Never knew of the man until I seen the documentary. Interesting.

s
sdetasnady
Jul 27, 2016

Interesting documentary made by Trumbo's son could have been more interesting had there been no "name" actors reading out his letters: most of them grandstand, others merely read the words, but all in all it comes off as a distracting technique.

b
BlueHippo
Jun 20, 2016

A totally documentary video about this man. Actors and actresses read from his letters, statements, and other documents. There was some very interesting footage of congressional hearings and some great historical pictures and other footage. I see that several people really liked this video. Overall, I thought it was pretty boring. I have checked out the more recent film called "Trumbo" with Bryan Cranston, Diane Lane, and Helen Mirren and I think I will like that better

xaipe Feb 04, 2016

Screenwriter Dalton Trumbo was one of the most famous of the "Unfriendly Ten" which included Humphrey Bogart, James Cagney, Katharine Hepburn, Melvyn Douglas and Fredric March who were all also blacklisted in 1947 in the first flash of America's witch-hunts in the Army McCarthy hearings. But that's pretty much all that the casual observer knew about him before his son, Christopher, wrote a play based on his father's blacklist-era letters, called Trumbo: Red, White and Blacklisted" which was adapted as an off-Broadway production directed by Peter Askin. Now Peter Askin's documentary, which includes dramatized readings by such familiar names as Joan Allen, Brian Dennehy, Michael Douglas, Paul Giamatti, Nathan Lane (who played Trumbo in the play), Liam Neeson, David Strathairn, and Donald Sutherland fills in the historical gaps with newsreels, interviews, and some film clips. The importance of this documentary is that it shows how much of a boat rocker Dalton Trumbo was, how his insistent visibility helped break the Blacklist, and how the forces that tried to make the Blacklistees toe the line are still running things. "Trumbo" isn't really about Communism, it's about thought control, and the power of this film comes from its varied, non-manipulative portrayal of an indomitable creative spirit. This excellent documentary is a good accompaniment to the recently released movie "Trumbo."

v
voisjoe1_0
Nov 22, 2015

This 2009 Trumbo documentary is relevant in 2015 because the Academy of Motion Picture Arts and Sciences was highly racist and jingoist in the 1950’s and is basically the same today. Today, while 22% to 38% of Americans consider themselves to be non-white, the Academy is still 93% white and increasing its diversity to other races by only 1% a year. This would be one explanation of why minorities were nearly totally excluded from motion pictures from the 30’s to the late 50’s and why none of the Oscar actor nominees in 2015 were minority. When just a handful of white film directors and writers in the 1940’s to 1950's were pursuing film themes of workers’ rights and civil rights, this small threat was considered so big that these courageous people were blacklisted from working in American motions pictures for more than a decade.
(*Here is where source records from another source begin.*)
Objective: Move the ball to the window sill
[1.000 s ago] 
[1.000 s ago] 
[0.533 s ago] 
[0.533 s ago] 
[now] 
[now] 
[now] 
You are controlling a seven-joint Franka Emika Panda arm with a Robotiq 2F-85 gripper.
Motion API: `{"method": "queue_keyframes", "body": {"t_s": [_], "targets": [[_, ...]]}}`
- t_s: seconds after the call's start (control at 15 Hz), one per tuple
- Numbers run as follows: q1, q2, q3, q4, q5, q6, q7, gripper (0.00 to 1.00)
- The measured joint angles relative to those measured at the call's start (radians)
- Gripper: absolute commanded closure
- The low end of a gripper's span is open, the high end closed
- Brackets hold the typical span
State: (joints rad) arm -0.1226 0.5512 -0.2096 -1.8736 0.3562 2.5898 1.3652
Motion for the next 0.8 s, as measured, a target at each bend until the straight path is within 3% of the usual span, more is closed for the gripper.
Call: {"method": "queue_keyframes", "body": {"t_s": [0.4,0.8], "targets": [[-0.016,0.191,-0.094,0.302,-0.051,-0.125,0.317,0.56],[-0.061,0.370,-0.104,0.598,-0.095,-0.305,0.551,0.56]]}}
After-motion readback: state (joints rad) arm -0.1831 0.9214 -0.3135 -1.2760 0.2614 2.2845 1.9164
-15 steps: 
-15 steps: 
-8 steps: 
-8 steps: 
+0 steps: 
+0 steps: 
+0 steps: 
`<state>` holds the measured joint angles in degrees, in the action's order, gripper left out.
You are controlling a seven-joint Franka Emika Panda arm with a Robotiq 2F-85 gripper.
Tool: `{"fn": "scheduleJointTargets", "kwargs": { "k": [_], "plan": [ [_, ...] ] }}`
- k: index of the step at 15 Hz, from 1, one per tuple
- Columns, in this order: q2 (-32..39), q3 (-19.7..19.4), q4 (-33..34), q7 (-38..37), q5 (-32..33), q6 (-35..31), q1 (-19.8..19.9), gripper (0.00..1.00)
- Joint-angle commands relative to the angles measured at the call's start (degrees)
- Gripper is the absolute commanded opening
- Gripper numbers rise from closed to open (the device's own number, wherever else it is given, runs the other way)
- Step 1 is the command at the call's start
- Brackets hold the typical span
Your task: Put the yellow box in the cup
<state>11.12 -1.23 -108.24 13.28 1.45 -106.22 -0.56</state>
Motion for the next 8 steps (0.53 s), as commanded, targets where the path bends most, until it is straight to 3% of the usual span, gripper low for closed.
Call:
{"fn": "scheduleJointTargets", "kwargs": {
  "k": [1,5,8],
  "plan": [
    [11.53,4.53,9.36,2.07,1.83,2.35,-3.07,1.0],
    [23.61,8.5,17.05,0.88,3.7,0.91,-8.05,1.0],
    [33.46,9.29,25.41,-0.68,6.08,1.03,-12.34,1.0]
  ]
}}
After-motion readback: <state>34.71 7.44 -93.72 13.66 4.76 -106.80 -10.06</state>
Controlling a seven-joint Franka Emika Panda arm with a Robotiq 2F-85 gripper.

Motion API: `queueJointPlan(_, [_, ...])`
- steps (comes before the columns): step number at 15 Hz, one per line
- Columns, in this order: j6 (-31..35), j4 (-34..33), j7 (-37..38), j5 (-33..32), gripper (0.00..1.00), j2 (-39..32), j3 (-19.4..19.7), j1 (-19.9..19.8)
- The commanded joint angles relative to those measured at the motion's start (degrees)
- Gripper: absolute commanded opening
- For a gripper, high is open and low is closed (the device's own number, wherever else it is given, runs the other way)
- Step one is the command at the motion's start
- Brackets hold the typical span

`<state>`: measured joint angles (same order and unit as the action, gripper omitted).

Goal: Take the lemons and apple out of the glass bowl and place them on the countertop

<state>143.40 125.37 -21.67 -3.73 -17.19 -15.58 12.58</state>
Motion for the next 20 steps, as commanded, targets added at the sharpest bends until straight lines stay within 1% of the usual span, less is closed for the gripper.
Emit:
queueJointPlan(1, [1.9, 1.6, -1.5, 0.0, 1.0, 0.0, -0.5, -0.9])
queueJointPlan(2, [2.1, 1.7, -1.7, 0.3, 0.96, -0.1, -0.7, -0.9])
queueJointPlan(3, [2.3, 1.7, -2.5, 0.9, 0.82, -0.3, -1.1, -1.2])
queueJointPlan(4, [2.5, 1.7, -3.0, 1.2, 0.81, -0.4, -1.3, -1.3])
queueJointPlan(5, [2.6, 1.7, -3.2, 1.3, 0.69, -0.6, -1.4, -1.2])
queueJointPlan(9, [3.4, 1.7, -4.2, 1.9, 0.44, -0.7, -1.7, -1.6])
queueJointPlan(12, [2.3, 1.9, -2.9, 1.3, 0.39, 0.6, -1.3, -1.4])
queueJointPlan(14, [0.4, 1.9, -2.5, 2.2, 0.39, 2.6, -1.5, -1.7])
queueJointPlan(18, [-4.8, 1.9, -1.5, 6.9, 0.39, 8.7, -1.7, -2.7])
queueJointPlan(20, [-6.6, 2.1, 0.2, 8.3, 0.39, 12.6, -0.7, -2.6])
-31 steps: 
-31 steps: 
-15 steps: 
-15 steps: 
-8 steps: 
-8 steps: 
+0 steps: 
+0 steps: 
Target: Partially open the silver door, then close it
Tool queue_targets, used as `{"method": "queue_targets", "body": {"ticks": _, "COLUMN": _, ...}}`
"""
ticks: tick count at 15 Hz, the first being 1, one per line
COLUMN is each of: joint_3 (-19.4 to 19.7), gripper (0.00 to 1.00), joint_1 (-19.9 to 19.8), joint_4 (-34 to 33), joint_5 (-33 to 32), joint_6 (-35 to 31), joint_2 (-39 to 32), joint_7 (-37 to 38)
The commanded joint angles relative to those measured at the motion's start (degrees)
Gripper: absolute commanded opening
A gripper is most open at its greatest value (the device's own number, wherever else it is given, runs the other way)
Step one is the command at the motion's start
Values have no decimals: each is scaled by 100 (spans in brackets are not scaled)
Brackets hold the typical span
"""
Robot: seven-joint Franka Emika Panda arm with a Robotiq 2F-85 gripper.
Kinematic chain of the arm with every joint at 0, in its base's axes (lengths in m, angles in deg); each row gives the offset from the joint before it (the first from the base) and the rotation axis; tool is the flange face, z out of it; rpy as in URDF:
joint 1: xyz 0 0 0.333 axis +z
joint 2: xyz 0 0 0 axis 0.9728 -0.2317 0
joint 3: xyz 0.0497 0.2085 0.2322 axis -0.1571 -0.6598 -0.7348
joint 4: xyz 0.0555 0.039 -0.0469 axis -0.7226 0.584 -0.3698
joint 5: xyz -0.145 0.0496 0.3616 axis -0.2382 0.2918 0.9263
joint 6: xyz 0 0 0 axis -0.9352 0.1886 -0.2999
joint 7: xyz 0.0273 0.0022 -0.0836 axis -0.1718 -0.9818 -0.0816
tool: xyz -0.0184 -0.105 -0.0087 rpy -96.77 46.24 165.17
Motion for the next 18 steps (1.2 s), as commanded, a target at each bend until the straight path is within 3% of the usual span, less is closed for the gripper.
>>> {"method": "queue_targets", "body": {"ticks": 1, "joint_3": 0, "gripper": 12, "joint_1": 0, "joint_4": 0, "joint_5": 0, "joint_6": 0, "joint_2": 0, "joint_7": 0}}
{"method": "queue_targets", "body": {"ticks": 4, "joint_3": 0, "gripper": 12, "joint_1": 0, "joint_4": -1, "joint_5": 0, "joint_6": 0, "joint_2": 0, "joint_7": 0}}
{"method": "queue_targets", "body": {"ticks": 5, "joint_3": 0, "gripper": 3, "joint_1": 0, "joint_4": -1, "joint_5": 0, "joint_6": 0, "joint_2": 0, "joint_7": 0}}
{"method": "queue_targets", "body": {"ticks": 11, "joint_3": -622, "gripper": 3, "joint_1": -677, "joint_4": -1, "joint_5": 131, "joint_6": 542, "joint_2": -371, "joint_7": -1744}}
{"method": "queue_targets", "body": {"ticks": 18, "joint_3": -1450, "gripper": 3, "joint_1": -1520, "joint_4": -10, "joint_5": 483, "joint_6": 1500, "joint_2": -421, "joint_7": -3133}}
This massive exclusion of diverse ideas surely is one of the major sources of today’s racist and jingoistic American society.

m
Monolith
Feb 22, 2014

Incredible ignorance and paranoia running rampant in the '50s, and unforgivable injustice to countless innocents, including these artists as a result (pushing some of them to suicide). I had mixed feelings about the celebrities' participation in this documentary reading Trumbo's letters; while I found it an admirable tribute, I also found it somewhat distracting. Still an excellent look back at a very sad chapter. (Looking forward to Bryan Cranston in 2015's film about the man.)

s
SeaMom2one
Nov 11, 2011

AMAZING!! Why is this not required in every US History class!!!

It has been a long time since I have watched a documentary that I could not pause, could not stop watching.

t
Twayne
Sep 14, 2010

Excellent documentary, but with the source material being so compelling it may be hard for it not to be good.